Aim: To investigate the relation between intercellular adhesion molecule (ICAM)-1 expression and cellular dynamics occurring concomitantly with epithelial cell movement.
Methods: Outgrowing epithelial sheets of human corneal epithelial (HCE) cells from cultured limbal explants were examined by immunoperoxidase staining with anti-ICAM-1 monoclonal antibody. An adhesion assay was performed using the epithelial sheets of HCE cells and an Epstein-Barr virus (EVB) infected B cell lymphoma cell line (EVB+BJAB) expressing CD11a/CD18, a counter-receptor of ICAM-1. Also, the effect of calphostin C, a specific protein kinase C (PKC) inhibitor, on ICAM-1 expression on the outgrowing epithelial sheets of HCE cells was examined.

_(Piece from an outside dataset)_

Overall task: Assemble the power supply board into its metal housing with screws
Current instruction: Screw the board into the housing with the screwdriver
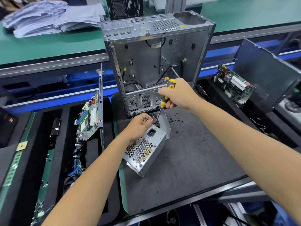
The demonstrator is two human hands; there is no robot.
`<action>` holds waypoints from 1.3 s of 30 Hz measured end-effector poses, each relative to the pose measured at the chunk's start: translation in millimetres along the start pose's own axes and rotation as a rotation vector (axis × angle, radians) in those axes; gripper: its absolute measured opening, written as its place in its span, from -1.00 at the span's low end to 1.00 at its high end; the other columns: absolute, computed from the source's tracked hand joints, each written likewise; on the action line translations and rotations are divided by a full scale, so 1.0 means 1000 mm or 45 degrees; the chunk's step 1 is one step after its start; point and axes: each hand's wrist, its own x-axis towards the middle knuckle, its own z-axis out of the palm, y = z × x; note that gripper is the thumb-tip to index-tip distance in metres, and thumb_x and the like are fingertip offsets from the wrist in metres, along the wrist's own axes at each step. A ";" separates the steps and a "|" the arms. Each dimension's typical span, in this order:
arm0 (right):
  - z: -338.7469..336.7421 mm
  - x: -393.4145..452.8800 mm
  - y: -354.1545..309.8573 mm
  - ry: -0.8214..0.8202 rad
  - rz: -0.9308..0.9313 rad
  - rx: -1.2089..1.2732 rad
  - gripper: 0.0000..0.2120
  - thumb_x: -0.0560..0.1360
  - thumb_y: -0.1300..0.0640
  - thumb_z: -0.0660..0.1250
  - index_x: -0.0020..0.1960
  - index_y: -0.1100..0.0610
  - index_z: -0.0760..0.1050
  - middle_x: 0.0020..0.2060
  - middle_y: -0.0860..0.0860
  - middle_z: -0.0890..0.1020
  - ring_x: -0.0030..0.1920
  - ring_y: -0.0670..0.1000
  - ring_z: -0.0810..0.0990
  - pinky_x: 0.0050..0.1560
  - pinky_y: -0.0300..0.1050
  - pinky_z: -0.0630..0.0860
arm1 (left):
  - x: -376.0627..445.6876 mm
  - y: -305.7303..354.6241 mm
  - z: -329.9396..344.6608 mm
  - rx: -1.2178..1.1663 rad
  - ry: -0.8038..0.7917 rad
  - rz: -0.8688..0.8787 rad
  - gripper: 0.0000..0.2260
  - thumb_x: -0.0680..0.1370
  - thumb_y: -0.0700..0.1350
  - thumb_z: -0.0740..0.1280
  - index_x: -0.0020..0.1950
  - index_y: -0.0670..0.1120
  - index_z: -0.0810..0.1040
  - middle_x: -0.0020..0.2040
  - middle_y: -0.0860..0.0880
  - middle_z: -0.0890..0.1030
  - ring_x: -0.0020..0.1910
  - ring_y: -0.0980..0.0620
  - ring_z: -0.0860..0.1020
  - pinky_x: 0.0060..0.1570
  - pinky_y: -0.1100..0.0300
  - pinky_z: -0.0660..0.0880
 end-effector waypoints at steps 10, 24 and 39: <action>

Results: Strong positive staining for ICAM-1 was found predominantly on HCE cells in the marginal segment of the epithelial sheet, particularly on the cells at the leading edge. EBV+BJAB cells adhering to the HCE cells corresponded well to the area of ICAM-1 staining. Treatment of outgrowing epithelial sheets with calphostin C markedly decreased the ICAM-1 expression on the HCE cells.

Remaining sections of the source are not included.